#### [EXERCISE AIM]
Restate exactly the lines of the entries below, beginning with the first and ending with the line that holds "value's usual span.". Pictures are not copied.

#### [RECORDS TO PROCESS]
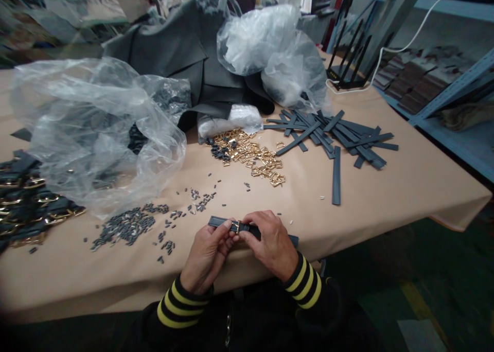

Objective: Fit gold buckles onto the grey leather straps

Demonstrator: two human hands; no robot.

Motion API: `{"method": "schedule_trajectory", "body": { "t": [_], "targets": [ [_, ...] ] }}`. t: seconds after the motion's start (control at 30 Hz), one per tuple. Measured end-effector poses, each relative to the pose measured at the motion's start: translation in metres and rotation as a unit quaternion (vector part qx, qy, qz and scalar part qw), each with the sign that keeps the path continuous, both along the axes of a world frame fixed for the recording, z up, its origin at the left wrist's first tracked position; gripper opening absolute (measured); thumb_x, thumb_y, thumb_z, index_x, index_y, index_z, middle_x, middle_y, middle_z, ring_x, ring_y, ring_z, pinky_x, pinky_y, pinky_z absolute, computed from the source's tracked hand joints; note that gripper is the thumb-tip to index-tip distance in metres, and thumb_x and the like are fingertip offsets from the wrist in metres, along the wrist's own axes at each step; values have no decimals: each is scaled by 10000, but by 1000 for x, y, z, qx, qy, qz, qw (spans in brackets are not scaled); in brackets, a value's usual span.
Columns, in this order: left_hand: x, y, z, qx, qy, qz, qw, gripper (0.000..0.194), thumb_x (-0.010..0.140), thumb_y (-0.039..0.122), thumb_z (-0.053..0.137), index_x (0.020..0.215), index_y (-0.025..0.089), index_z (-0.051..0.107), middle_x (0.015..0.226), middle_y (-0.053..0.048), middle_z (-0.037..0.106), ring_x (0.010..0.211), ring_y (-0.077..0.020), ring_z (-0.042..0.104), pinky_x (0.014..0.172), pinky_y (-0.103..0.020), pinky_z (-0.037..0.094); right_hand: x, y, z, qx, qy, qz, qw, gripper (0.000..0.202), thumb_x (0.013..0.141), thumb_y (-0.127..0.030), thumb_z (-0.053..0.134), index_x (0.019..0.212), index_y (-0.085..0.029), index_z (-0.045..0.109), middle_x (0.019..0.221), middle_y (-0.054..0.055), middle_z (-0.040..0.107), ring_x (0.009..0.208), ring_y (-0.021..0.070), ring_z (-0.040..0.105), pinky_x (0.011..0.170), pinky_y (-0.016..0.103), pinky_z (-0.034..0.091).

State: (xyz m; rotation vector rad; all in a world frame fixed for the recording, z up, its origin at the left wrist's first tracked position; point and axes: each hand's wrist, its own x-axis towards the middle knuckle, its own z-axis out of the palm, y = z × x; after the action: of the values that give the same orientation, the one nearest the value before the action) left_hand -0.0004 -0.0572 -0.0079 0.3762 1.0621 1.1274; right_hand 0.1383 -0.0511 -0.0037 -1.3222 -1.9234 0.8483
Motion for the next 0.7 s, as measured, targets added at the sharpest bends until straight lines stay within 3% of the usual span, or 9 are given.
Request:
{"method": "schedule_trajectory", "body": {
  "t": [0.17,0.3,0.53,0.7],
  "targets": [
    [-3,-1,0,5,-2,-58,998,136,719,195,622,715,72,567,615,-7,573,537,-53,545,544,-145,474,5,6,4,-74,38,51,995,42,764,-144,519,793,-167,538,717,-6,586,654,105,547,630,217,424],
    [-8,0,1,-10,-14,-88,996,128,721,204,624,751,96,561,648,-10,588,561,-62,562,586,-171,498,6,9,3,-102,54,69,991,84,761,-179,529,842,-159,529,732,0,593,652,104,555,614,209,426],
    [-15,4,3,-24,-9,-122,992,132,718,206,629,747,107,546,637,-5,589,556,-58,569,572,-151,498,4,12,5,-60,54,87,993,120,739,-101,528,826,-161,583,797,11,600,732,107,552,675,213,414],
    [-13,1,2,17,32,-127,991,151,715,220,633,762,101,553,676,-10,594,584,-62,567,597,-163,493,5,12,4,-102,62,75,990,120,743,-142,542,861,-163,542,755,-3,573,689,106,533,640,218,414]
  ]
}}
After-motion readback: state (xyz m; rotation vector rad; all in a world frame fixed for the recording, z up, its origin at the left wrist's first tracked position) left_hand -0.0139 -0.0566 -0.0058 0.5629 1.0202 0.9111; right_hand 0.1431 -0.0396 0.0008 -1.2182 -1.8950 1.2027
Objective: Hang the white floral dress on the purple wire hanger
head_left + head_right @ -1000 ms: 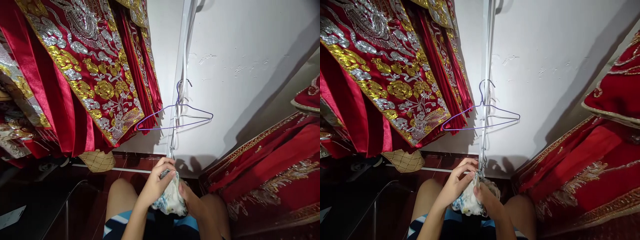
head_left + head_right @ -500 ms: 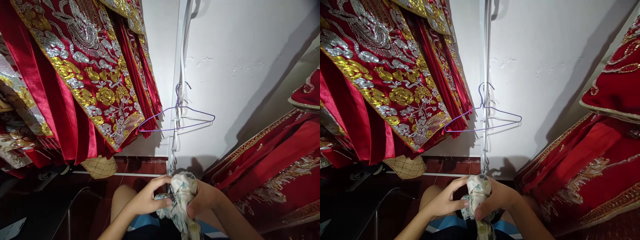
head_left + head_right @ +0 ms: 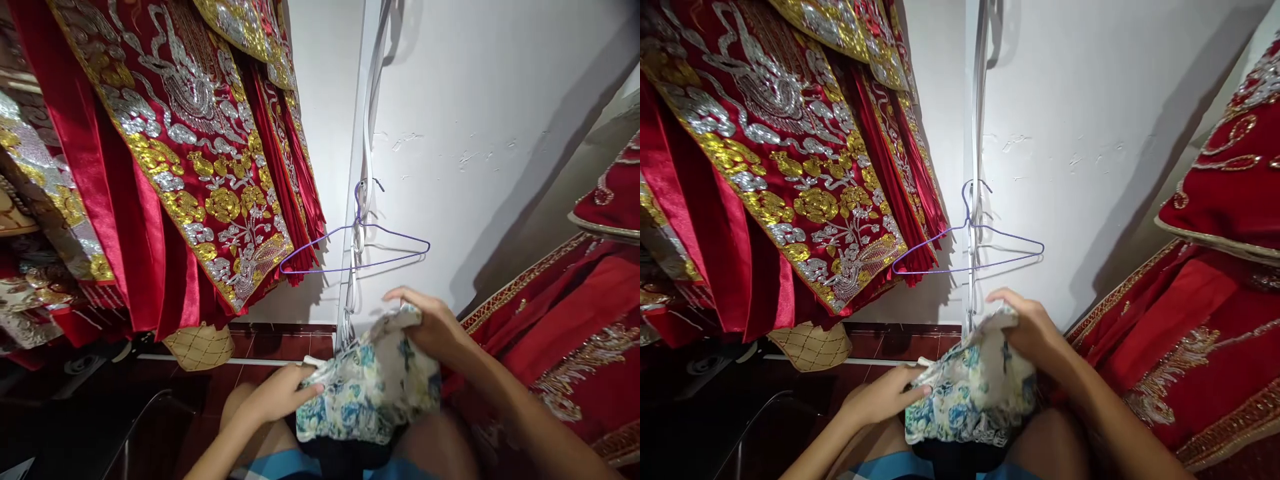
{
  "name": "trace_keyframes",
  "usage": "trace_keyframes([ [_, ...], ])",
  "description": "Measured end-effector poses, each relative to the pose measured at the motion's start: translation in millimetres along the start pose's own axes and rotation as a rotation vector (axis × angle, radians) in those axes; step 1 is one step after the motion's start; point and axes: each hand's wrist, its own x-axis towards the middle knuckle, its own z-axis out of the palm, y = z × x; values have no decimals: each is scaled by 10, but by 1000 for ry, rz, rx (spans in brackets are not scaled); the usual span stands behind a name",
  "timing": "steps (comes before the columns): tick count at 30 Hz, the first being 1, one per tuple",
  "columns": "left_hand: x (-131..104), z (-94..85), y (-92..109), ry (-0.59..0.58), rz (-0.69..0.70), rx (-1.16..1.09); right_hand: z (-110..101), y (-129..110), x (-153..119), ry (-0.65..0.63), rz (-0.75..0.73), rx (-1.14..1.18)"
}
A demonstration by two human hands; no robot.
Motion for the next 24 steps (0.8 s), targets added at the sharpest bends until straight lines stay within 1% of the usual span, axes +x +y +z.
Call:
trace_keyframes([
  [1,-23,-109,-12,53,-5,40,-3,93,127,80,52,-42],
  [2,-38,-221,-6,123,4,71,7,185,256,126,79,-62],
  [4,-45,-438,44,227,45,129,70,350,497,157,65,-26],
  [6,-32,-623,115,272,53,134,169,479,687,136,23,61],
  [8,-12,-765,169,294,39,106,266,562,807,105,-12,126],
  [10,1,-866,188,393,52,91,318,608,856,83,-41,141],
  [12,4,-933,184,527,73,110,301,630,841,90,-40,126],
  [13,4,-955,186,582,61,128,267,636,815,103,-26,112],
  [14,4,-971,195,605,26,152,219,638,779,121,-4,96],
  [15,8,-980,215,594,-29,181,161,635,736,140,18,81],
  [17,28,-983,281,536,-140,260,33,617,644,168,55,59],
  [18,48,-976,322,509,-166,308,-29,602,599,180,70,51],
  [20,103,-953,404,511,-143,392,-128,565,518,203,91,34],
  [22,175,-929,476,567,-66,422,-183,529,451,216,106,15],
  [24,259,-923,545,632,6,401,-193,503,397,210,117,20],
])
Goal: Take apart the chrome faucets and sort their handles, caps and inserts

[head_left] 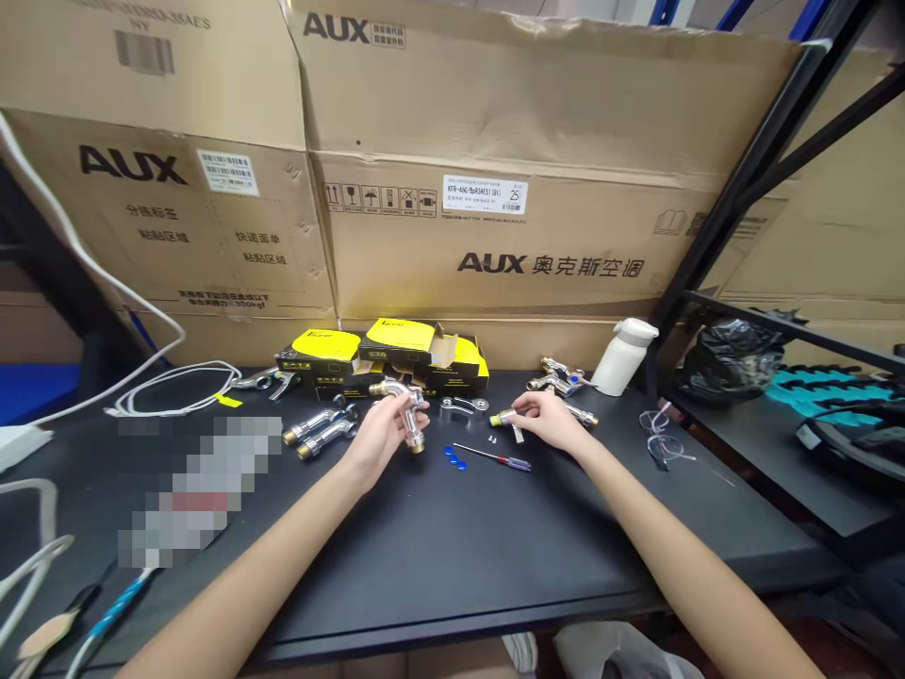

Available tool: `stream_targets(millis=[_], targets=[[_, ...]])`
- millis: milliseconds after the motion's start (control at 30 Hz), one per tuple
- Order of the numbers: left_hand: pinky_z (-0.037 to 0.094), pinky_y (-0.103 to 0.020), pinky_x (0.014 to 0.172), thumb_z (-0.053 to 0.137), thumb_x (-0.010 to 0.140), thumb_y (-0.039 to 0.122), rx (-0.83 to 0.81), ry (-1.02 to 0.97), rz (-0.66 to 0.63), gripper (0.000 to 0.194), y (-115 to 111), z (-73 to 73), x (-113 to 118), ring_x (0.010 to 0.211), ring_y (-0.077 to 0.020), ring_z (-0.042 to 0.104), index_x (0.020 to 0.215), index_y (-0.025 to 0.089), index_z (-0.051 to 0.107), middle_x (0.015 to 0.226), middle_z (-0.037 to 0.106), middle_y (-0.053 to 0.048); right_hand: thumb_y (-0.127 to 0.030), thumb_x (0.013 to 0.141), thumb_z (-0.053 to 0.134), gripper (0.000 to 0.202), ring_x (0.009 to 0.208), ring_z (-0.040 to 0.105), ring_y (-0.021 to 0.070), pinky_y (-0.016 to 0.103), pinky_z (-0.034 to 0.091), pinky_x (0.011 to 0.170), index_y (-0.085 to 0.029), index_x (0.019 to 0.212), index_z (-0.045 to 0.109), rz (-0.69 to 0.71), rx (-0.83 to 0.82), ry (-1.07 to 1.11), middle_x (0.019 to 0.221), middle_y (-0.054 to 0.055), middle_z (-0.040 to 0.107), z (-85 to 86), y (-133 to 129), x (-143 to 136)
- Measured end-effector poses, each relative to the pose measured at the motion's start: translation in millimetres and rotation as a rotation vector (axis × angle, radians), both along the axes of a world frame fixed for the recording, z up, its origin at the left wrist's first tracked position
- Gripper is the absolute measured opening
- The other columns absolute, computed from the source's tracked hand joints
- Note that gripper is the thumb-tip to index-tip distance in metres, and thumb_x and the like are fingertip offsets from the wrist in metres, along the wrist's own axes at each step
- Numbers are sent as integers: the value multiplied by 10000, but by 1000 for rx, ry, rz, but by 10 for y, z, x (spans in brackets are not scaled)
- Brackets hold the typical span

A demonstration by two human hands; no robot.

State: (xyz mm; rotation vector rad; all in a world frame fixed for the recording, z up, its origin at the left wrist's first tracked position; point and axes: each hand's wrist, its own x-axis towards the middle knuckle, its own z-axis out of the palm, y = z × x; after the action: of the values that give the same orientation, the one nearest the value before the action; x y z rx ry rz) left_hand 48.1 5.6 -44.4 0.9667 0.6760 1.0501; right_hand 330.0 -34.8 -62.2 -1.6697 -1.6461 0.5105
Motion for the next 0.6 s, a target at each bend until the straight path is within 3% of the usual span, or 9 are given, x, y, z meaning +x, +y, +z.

#### [WRITTEN RESPONSE]
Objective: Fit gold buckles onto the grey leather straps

Demonstrator: two human hands; no robot.

Motion API: `{"method": "schedule_trajectory", "body": { "t": [_], "targets": [ [_, ...] ] }}`. t: seconds after the motion's start (control at 30 Hz), one per tuple. Measured end-effector poses, each relative to the pose measured at the motion's start: translation in metres and rotation as a unit quaternion (vector part qx, qy, qz and scalar part qw), each with the sign that keeps the path continuous, both along the axes of a world frame fixed for the recording, z up, its origin at the left wrist's first tracked position; gripper opening absolute (measured); thumb_x, thumb_y, thumb_z, index_x, index_y, index_z, middle_x, middle_y, middle_z, ring_x, ring_y, ring_z, pinky_x, pinky_y, pinky_z absolute, computed from the source's tracked hand joints; note that gripper is the thumb-tip to index-tip distance in metres, and thumb_x and the like are fingertip offsets from the wrist in metres, along the wrist's own axes at each step; values have no decimals: each is scaled by 10000, but by 1000 for x, y, z, qx, qy, qz, qw (spans in brackets are not scaled); in brackets, a value's usual span.

What this exercise needed has been supplied.